Quick and Dirty: Cicadan – Mother
Release: LP, 2012 (Self-Released)
Genre: Ambient/Doom Black Metal
Sonic Brethren: Fauna, Atriarch, Skagos
A one-man project from Australia, Cicadan has a huge sound for a solo act and within seconds of the album starting, you’ll understand why the band goes by their moniker. The hiss of bugs and angry storms creep in like a biblical plague, setting the stage for the forthcoming storm. Normally I’m not a huge fan of field recordings and ambient soundscapes, but with Cicadan it works. I’ve never been down under, but I imagine that what he’s trying to capture is the sound of the huge, sprawling, and unpredictable wild that encompasses the majority of the continent. It’s death and decay through the lens of the outback.
Like nature itself, the work grows and evolves; beginning as just a dusty, dirty speck and slowly shifting from ambiance to acoustic sections to thick, raw brutality. With a a crack of lightning, the onslaught begins. Huge, heavy blackened doom crushes and pounds with the sole mastermind invoking rasps over the distorted cacophony. The album contains three movements, “Day,” “Dusk” and “Night.” The absence of morning is apt, as this is not a work meant for renewal or rejuvination; it’s a cathartic meditation exercise, cleansing the parched soul that’s begging for nourishment. Harmonics tick like a foreboding clock over plucking nylon strings on “Dusk,” which weaves you through a setting sun that may never rise again. Mother ends as the night erupts in flames, and all is lost.

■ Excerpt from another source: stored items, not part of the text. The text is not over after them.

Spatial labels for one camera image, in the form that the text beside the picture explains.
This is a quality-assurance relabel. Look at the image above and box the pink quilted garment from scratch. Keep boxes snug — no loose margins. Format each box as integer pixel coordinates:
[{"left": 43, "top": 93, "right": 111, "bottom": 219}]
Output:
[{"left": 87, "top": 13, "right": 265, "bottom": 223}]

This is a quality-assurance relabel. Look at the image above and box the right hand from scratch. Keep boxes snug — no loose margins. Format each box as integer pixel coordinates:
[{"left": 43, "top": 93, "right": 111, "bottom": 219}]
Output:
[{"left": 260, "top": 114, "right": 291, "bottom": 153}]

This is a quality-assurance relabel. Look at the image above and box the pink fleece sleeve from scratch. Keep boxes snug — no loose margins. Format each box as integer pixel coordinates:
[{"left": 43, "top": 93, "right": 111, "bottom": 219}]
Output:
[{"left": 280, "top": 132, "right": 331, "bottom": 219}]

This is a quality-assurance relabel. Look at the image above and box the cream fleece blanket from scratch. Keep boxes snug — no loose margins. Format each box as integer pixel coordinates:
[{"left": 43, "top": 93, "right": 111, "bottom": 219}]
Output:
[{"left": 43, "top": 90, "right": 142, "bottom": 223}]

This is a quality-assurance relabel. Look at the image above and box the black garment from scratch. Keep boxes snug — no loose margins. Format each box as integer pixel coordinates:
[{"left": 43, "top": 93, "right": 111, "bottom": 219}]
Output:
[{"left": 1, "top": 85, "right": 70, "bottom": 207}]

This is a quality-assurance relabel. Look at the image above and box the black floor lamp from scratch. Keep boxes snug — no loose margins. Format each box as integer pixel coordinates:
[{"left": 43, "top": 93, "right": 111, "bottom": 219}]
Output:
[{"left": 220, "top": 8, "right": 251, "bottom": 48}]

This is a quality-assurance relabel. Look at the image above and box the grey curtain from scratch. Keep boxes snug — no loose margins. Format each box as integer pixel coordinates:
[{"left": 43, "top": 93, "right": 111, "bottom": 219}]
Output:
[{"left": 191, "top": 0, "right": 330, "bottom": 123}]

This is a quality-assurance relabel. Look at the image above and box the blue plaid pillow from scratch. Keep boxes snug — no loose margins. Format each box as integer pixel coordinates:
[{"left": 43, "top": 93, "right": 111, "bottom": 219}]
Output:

The grandiose scale of the work is slightly diminished by the use of an over-programmed drum machine, where a simplistic natural kit would have really rounded out the sound and made the album that much heavier. But for the first release of a solo artist, the scope of the project is as impressive as it is devastating.
Final Thoughts: Multi-dimensional and utterly doomed, Cicadan’s invocation of Australia’s brutal wild works well despite sounding a bit unnatural at times.